Dataset content:
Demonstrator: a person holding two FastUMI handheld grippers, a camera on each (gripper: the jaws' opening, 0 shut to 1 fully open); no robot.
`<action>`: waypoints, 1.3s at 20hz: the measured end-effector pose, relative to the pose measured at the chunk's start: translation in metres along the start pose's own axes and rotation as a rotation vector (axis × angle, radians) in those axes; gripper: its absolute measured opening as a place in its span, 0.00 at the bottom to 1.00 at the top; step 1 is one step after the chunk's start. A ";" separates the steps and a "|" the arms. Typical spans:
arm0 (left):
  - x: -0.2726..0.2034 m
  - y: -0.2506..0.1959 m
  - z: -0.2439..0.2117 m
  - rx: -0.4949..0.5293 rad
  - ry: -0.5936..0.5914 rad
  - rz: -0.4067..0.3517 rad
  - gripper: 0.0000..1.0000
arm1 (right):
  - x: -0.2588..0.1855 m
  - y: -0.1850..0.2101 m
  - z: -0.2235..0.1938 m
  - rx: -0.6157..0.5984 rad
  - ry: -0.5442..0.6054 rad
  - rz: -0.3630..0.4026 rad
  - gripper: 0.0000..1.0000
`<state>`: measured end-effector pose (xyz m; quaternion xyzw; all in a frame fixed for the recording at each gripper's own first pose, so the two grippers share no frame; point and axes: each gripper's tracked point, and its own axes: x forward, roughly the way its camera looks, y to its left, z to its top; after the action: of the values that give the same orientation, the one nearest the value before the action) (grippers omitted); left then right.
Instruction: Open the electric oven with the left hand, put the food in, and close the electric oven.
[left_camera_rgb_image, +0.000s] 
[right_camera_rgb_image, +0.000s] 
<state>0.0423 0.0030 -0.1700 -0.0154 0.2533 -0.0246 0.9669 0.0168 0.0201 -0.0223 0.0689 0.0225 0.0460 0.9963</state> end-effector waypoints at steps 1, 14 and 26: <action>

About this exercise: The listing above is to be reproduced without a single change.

Written answer:
Demonstrator: a person holding two FastUMI handheld grippers, a camera on each (gripper: the jaws' opening, 0 shut to 1 fully open); no robot.
`<action>`: waypoints, 1.3s at 20hz: the measured end-effector pose, relative to the pose measured at the chunk's start: translation in metres along the start pose's own axes and rotation as a rotation vector (axis × angle, radians) in those axes; gripper: its absolute measured opening as a place in its span, 0.00 at the bottom to 1.00 at the top; step 1 is one step after the chunk's start. A ";" separates the steps and a "|" the arms. Typical spans:
arm0 (left):
  - x: -0.2726..0.2034 m
  - y: -0.2506..0.1959 m
  - z: -0.2439..0.2117 m
  - rx: -0.4949..0.5293 rad
  - ry: -0.5936..0.5914 rad
  - rz: -0.4067..0.3517 rad
  - gripper: 0.0000..1.0000
arm1 (right):
  - x: -0.2588..0.1855 m
  - y: -0.1850..0.2101 m
  - z: -0.2235..0.1938 m
  - rx: -0.6157..0.5984 rad
  - ry: -0.5442..0.6054 rad
  - rz: -0.3630..0.4026 rad
  - gripper: 0.0000..1.0000
`<state>`: measured end-effector pose (xyz m; quaternion xyzw; all in a frame fixed for the recording at each gripper's own first pose, so the two grippers share no frame; point and axes: each gripper's tracked point, and its own axes: x forward, roughly the way its camera looks, y to its left, z to its top; after the action: of the values that give the same orientation, the one nearest the value before the action) (grippers omitted); left then right.
Instruction: Open the electric oven with the left hand, put the food in, and close the electric oven.
[left_camera_rgb_image, +0.000s] 
[right_camera_rgb_image, +0.000s] 
<state>0.0423 0.0030 -0.1700 -0.0154 0.2533 -0.0246 0.9669 0.0168 0.0201 -0.0223 0.0689 0.0225 0.0460 0.9963</state> end-effector waypoints at steps 1, 14 and 26: <action>

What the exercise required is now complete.